┌──

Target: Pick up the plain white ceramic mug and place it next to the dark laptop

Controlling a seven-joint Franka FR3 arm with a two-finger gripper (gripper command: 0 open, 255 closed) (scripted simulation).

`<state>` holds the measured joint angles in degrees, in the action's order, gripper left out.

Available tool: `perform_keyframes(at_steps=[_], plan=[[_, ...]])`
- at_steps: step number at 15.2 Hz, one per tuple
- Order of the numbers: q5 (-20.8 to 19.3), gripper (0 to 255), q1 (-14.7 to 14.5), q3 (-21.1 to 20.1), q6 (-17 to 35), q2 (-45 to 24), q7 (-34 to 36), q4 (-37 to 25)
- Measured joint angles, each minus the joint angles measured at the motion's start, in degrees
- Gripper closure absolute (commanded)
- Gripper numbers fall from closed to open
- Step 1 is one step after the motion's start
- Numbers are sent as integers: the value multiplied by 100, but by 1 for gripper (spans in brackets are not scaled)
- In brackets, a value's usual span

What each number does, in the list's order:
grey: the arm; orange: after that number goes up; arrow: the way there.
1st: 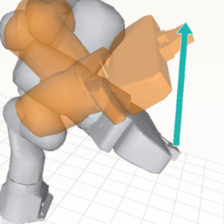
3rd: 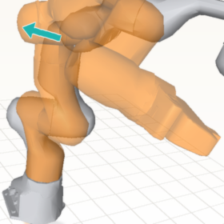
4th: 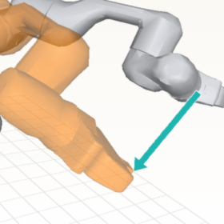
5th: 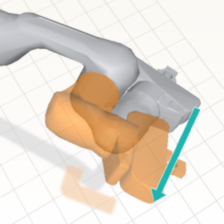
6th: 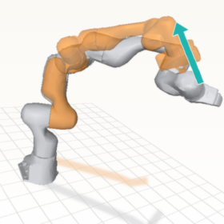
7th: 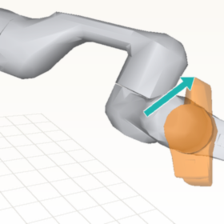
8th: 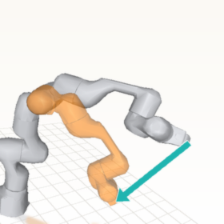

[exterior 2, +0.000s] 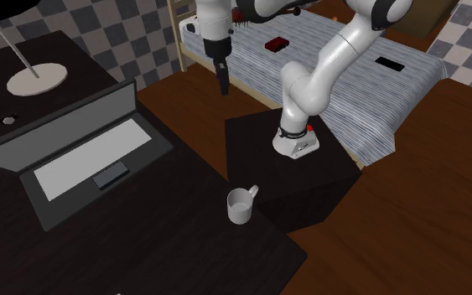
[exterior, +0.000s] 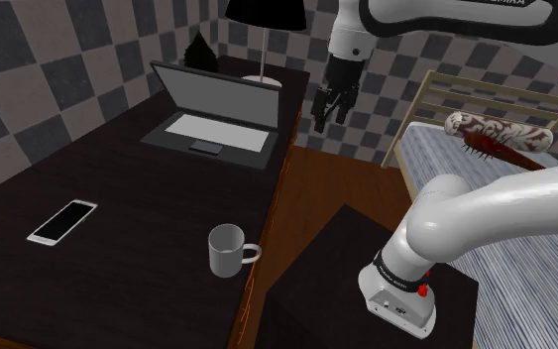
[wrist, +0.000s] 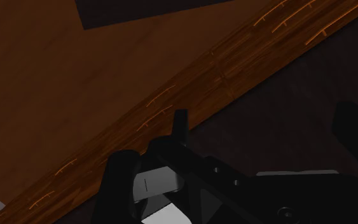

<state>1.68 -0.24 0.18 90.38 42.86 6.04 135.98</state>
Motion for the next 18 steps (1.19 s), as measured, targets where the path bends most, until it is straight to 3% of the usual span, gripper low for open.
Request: perform_keyframes(at_steps=[6, 18], plan=[[297, 0, -201, -475, 459, -32, 461, 322], [1017, 0, -761, -2031, 1984, -834, 1906, 671]])
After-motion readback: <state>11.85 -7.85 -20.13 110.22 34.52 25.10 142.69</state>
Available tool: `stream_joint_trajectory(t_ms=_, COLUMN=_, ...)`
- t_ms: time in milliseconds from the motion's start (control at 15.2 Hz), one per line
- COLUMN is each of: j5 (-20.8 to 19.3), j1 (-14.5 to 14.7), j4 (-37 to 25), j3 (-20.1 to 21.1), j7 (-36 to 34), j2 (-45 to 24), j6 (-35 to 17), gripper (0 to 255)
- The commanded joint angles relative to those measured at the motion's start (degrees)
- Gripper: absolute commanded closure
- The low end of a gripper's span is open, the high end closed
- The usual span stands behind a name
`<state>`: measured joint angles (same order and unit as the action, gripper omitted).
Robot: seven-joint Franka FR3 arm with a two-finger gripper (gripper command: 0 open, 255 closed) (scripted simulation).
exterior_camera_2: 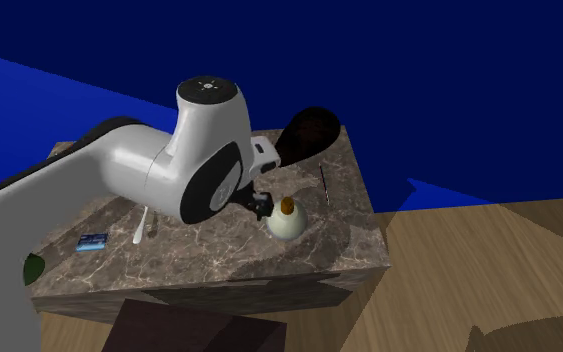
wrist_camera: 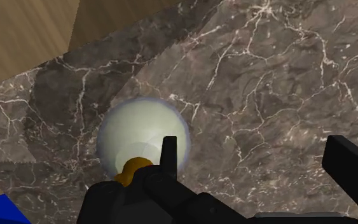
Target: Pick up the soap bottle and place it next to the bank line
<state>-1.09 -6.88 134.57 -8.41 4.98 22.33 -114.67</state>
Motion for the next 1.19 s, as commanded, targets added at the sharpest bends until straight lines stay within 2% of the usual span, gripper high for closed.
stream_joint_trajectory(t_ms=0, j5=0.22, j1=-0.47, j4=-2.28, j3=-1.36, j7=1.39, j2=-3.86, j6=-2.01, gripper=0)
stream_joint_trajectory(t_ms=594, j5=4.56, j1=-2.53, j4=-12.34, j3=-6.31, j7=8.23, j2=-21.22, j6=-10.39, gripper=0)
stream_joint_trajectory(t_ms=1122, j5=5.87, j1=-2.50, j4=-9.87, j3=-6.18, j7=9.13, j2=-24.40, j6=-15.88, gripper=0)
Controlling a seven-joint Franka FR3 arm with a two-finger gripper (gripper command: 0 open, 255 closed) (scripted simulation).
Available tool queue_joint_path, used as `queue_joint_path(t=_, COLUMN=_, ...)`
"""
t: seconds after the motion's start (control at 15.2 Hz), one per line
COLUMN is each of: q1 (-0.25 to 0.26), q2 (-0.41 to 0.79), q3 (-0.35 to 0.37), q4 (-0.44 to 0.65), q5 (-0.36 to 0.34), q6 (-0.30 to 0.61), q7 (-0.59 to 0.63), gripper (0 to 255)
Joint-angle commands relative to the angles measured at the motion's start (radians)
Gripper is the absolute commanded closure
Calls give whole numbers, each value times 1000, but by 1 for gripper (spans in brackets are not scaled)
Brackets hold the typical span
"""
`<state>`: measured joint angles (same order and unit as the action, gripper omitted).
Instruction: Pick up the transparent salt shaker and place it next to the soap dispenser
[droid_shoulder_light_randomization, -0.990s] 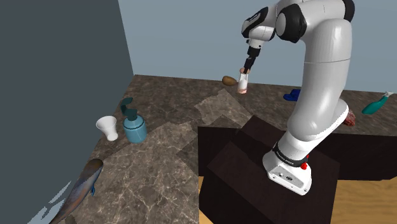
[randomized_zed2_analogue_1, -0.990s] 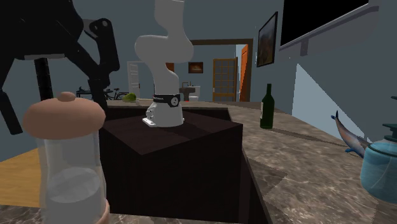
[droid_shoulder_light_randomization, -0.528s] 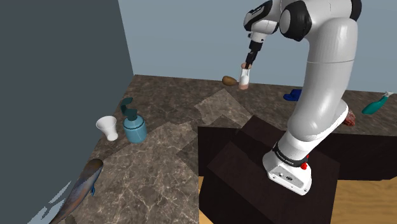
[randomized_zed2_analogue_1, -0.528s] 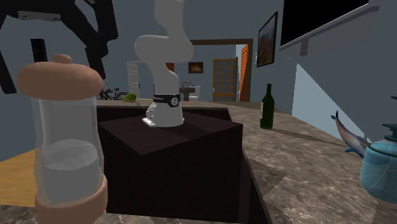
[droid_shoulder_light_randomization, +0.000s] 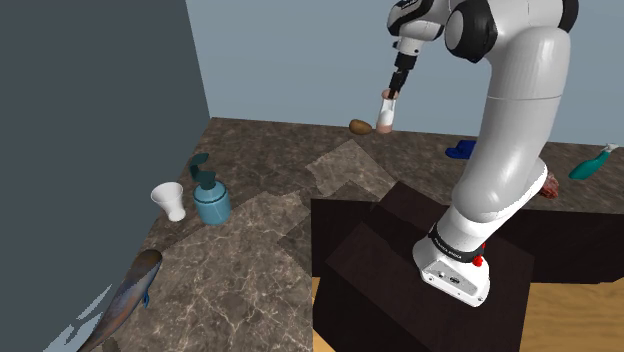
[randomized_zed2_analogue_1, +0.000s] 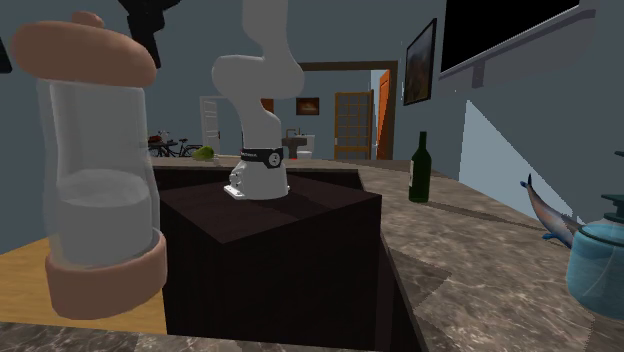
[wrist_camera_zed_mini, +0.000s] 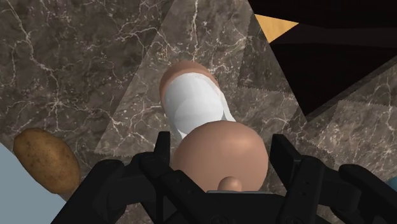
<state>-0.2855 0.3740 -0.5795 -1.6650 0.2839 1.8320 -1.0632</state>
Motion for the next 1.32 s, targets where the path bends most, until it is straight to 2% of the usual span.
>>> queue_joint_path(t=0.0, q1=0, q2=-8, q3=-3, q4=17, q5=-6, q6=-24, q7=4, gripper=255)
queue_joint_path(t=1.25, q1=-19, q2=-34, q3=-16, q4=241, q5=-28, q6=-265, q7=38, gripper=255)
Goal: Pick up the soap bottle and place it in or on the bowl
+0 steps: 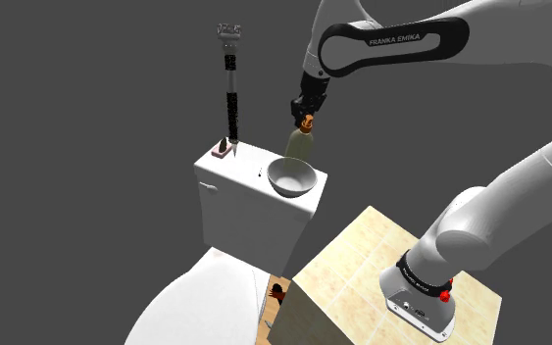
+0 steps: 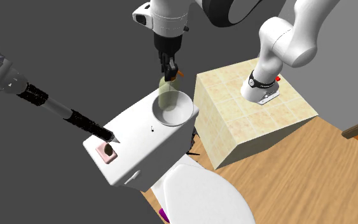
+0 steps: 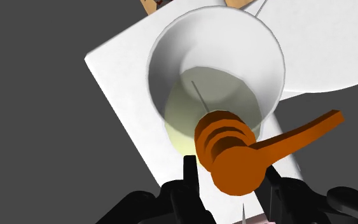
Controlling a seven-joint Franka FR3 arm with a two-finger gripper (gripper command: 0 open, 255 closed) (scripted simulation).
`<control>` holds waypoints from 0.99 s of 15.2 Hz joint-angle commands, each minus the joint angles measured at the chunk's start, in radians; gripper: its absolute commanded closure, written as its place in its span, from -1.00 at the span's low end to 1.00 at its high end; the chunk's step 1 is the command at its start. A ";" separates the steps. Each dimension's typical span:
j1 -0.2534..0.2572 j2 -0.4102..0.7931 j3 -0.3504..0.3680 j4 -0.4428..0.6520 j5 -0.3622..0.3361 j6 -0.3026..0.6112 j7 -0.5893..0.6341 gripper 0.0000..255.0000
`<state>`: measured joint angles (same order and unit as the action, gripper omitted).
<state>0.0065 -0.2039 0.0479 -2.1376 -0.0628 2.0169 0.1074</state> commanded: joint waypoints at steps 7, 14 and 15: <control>0.000 0.000 0.000 0.000 0.000 0.001 0.000 -1.00; 0.003 -0.027 0.003 0.100 0.005 -0.126 -0.003 -1.00; 0.003 -0.026 0.003 0.100 0.005 -0.126 -0.003 -1.00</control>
<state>0.0094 -0.2302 0.0509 -2.0411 -0.0582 1.8954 0.1045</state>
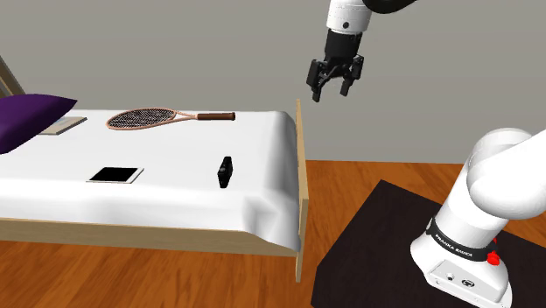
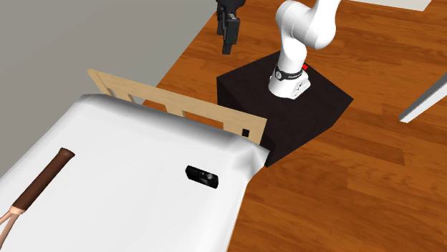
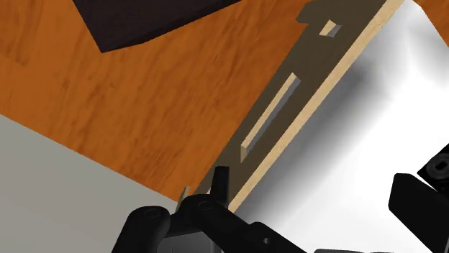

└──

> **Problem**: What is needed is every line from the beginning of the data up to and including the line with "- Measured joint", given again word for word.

> **Task output**:
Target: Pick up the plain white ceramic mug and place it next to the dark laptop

Controlling a seven-joint Franka FR3 arm with a two-finger gripper (gripper command: 0 open, 255 closed) (scripted simulation).

`<state>` holds the measured joint angles in degrees, in the action's order, gripper left out.

Available tool: `perform_keyframes(at_steps=[_], plan=[[_, ...]])`
- at_steps: step number at 15.2 Hz, one per tuple
- Order of the numbers: q5 (-20.8 to 19.3), gripper (0 to 255), q1 (-14.7 to 14.5), q3 (-21.1 to 20.1), q6 (-17 to 35), q2 (-45 to 24), q7 (-34 to 36), q4 (-37 to 25)
- Measured joint angles, each minus the joint angles measured at the motion's start, in degrees

The exercise asks for nothing more than this.